En Chocolates Torras hemos querido reinterpretar este clásico de siempre añadiendo la intensidad de nuestro mejor cacao puro.
El resultado es una leche frita con chocolate que eleva el postre de la abuela a una experiencia sofisticada, tierna y con un aroma a chocolate fundido irresistible.Es el bocado perfecto para celebrar festividades tradicionales como Semana Santa o, simplemente, para darte un capricho artesanal con ingredientes de alta calidad y el sabor puro del chocolate sin azúcar para postres.
Cómo preparar tu leche frita con chocolate: paso a paso
- Infusionar la leche: reserva un vaso de leche fría y pon el resto en un cazo a fuego medio con la rama de canela y la piel de naranja. Cuando empiece a hervir, retira del fuego, tapa y deja infusionar unos 10 minutos. Después, cuela la leche.
- Preparar la mezcla de chocolate: vuelve a poner la leche colada al fuego y añade el chocolate negro 70% troceado y el cacao puro en polvo. Remueve suavemente hasta que el chocolate se haya fundido por completo y la mezcla sea homogénea y brillante.
- Ligar la masa: en el vaso de leche fría que reservaste, disuelve la maicena y añade las yemas de huevo y el azúcar. Bate bien para que no queden grumos. Vierte esta mezcla en el cazo con la leche chocolatada caliente.
- Espesar: cocina a fuego lento, sin dejar de remover con unas varillas manuales, hasta que la crema espese y adquiera una consistencia densa (similar a una bechamel dulce). Es vital no dejar de remover para evitar que se pegue al fondo.
- Reposo: vierte la masa en un molde previamente engrasado o forrado con papel film. Alisa la superficie y deja templar. Una vez fría, cúbrela con film «a piel» (tocando la masa) y déjala reposar en la nevera un mínimo de 4 horas (mejor si es de un día para otro).
- Cortar y rebozar: desmolda la masa fría sobre una tabla y córtala en cuadrados de unos 4 o 5 cm. Pasa cada trozo primero por harina y luego por huevo batido, asegurándote de que queden bien sellados.
- Fritura: fríe en abundante aceite caliente (pero no humeante) hasta que estén doradas por ambos lados. Retira y deja sobre papel absorbente.

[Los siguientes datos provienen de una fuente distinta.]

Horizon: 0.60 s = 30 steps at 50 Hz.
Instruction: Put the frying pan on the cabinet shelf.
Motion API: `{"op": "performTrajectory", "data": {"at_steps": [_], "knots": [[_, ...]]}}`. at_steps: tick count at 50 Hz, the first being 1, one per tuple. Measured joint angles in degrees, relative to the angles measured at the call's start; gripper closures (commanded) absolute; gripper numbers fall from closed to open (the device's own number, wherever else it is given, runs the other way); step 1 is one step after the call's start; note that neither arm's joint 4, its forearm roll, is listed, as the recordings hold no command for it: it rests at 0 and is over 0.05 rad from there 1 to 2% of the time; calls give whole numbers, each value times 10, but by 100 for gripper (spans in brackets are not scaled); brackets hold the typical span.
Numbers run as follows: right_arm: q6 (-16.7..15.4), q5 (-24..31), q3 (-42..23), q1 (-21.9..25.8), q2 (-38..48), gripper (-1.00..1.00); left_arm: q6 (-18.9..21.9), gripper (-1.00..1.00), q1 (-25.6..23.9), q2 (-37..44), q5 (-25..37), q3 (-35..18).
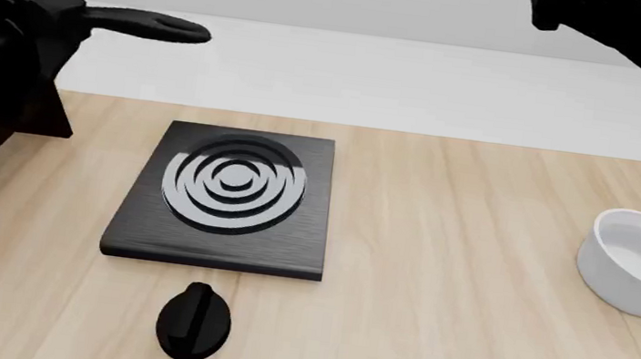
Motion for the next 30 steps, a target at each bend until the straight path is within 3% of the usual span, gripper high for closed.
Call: {"op": "performTrajectory", "data": {"at_steps": [30], "knots": [[-7, 7, -27, 4, 25, -100, -23, 100, 114, 133, -58, -92]]}}
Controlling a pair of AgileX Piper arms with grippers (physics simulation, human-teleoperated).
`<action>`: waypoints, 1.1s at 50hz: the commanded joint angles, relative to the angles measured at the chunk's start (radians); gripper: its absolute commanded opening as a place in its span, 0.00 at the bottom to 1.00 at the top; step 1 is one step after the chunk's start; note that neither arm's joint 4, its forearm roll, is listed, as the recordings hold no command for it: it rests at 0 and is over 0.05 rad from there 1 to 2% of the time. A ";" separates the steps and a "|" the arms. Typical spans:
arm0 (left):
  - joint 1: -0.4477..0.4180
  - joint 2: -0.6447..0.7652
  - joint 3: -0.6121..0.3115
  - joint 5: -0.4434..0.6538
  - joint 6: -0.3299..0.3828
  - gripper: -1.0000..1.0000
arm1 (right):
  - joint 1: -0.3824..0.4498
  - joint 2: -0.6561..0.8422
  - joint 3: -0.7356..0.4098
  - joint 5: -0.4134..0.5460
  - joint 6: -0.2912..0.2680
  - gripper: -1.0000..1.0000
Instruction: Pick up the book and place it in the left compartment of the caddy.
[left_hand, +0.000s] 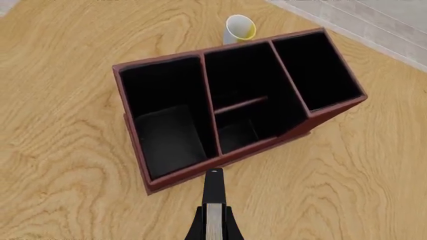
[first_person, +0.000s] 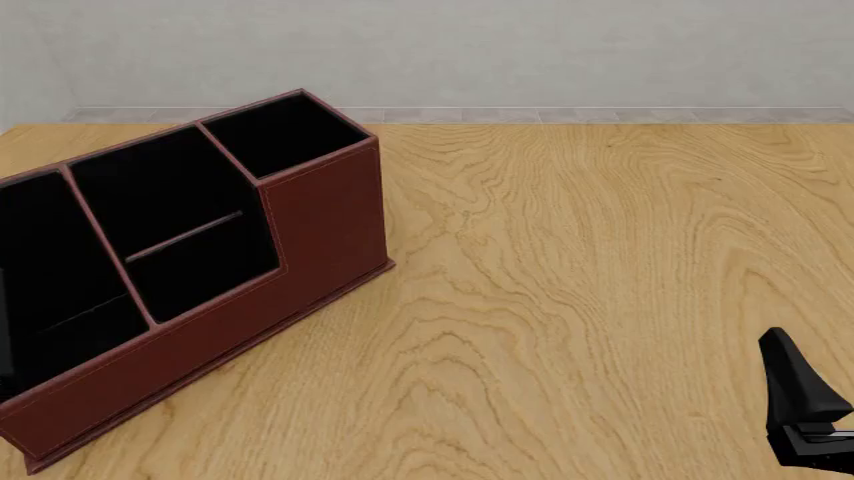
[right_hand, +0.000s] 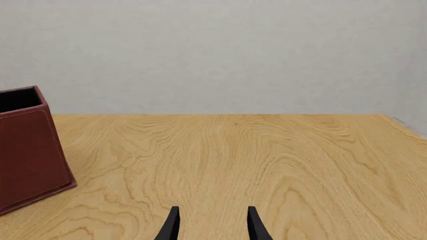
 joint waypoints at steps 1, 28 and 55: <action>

El toque maestro: consejos de experto
- El rebozado final: mientras la leche frita aún está caliente, pásala por una mezcla de azúcar y canela. Si quieres un toque extra de chocolate, puedes espolvorear un poco de cacao puro por encima.
- Variante «Choco-Naranja»: el chocolate y la naranja son la pareja perfecta. No escatimes en la ralladura de naranja durante la infusión para un sabor más fresco.
- Temperatura del aceite: si el aceite está muy frío, la masa se ablandará; si está muy caliente, el rebozado se quemará antes de que el interior se temple. Busca un punto medio constante.
Cómo conservarla
La leche frita con chocolate se disfruta mejor recién hecha o a temperatura ambiente el mismo día.
No obstante, puedes guardarla en un recipiente hermético en la nevera hasta 2 días. Para recuperar su textura, puedes darle un golpe suave de calor en el horno o el microondas antes de servir.